Sunday, February 07, 2010

Meet The Press - February 7, 2010

John Brennan
Ed Gillespie
Dee Myers

Gregory: how does Obama define winning
the war against an abstract method of killing

Brennan: cracking foreign skulls

Gregory: OMG all those intelligence guys say
we’re going to be attacked!!!!

Brennan: al qaeda is currently recruiting more teenagers and exploring new methods of planting explosives in underpants

Gregory: they are so fiendishly cunning

Brennan: true but we working on developing new technologies on thwarting attacks with Fruit of the Loom, Hanes, Jockey and Victoria’s Secret

Gregory: will terrorists target the SuperBowl??

Brennan: now that Brett Favre is not in it what’s
the point?

Gregory: true

Brennan: we are working with panty sniffers
across the world

Gregory: will they target my shopping mall?

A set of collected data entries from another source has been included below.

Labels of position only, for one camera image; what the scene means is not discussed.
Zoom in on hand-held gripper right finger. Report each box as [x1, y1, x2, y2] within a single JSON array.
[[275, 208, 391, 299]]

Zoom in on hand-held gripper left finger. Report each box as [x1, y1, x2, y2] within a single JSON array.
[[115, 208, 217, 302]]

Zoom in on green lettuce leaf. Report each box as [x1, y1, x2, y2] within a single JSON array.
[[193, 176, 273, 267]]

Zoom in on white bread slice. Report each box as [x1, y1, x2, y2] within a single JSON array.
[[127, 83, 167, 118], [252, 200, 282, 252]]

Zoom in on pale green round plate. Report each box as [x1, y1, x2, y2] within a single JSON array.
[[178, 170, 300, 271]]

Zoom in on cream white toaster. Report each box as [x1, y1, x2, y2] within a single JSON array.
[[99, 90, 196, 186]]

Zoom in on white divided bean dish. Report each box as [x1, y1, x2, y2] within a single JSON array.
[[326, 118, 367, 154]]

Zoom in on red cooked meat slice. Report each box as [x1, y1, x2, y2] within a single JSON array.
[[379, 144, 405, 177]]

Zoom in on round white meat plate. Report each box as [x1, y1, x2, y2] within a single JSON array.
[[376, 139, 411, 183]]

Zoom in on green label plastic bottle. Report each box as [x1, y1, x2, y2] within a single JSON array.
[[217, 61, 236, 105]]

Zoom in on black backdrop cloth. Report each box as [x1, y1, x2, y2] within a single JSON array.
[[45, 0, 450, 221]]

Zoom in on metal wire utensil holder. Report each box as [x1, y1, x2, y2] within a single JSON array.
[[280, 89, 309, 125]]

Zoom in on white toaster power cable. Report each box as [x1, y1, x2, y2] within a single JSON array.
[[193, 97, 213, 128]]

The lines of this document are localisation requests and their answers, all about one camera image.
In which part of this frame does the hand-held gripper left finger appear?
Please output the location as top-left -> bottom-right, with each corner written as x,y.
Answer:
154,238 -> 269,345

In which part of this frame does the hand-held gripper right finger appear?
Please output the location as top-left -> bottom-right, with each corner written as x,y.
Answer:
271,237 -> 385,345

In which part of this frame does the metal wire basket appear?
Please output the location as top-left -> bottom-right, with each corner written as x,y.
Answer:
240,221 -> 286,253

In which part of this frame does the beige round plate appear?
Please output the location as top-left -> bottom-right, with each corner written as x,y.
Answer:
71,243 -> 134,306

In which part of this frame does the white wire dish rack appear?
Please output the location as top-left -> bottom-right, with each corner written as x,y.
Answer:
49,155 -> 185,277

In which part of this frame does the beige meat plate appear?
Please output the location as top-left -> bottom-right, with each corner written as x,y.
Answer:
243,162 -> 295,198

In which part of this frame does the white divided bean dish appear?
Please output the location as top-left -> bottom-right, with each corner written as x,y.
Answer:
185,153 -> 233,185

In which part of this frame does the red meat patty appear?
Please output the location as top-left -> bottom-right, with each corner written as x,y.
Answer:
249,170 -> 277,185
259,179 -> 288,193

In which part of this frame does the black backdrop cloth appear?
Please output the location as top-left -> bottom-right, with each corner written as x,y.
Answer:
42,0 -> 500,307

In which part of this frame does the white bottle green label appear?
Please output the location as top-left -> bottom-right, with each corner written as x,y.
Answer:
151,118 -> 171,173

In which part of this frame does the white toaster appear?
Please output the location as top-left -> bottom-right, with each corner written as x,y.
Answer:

Brennan: if they are smart they will

Gregory: President Brown says we should torture the guy with the funny name

Brennan: I heard you were a moron Fluffy

Gregory: why was he treated as an American citizen

Brennan: he wasn’t you dancing fool

Gregory: but he’s so scary!

Brennan: we did what Bush did for every terrorist

Gregory: but Republicans are tough and you
are a non-torturing wimp

Brennan: you know I’m tired of ignorant liars like Brown

Gregory: that reminds me - by defending yourselves from Republicans lies you endangered national security!!

Brennan: [ palmface ]
jesus christ

Gregory: but you didn’t share information about
how you intended to torture this kid

Brennan: Calm down Fluffy

Gregory: did the GOP sign-off on the decision not squeeze his balls?

Brennan: who knows what the fuck GOP Congressmen think about anything - they’re all fucking liars and idiots

Gregory: so if he is talking what are you learning about al qaeda?

Brennan: it turns out al qaeda wants to launch attacks on the West

Gregory: oh my

Gregory: where will KSM be tried?

Brennan: I don’t know but we’re actually bring
him to justice unlike Bush

Gregory: will he be executed?

Brennan: I’m not going to let al qaeda or the GOP rob us of our shining system of justice!

Gregory: but Holder promised to succeed - that’s not justice

Brennan: you’re a true idiot

Gregory: is China going to take away my
Twitter feed?

Brennan: indeed we have information they may target Facebook

Gregory: oh my well good luck to you sir

[ break ]

Gregory: is the economy finally turning around?

Paulson: yes but only if the government doesn’t regulate Wall Street

Greenspan: what we need is to do is cut taxes

Gregory: that is so wise - why should a business start hiring with all these heavy taxes!?

Paulson: shockingly I agree - I also think we should cut taxes

Gregory: wow you must both be right

Paulson: just as soon as CEOs have more money they will hire people to polish their yachts

Gregory: when is the recession over?

Greenspan: the recession is over

Gregory: how can you tell?

Greenspan: Matlock said so!

Gregory: but the stock market is down since January and it’s February!

Greenspan: Wheel of Fortune!

Paulson: don’t worry Fluffy we’ll all get rich soon enough

Gregory: Hank please bash Barack Obama for me

Paulson: I won’t - thank god Obama and Tim continued Bush’s great policies

Gregory: so did you vote for Obama?

Paulson: I won’t answer that - but let’s just say I didn’t vote for the guy who watched Matlock
every night

Greenspan: Matlock!!!

Gregory: Dr. Greenspan tell me the truth - are
you actually a Ferengi?

Greenspan: I live by the Seven Rules of Acquisition!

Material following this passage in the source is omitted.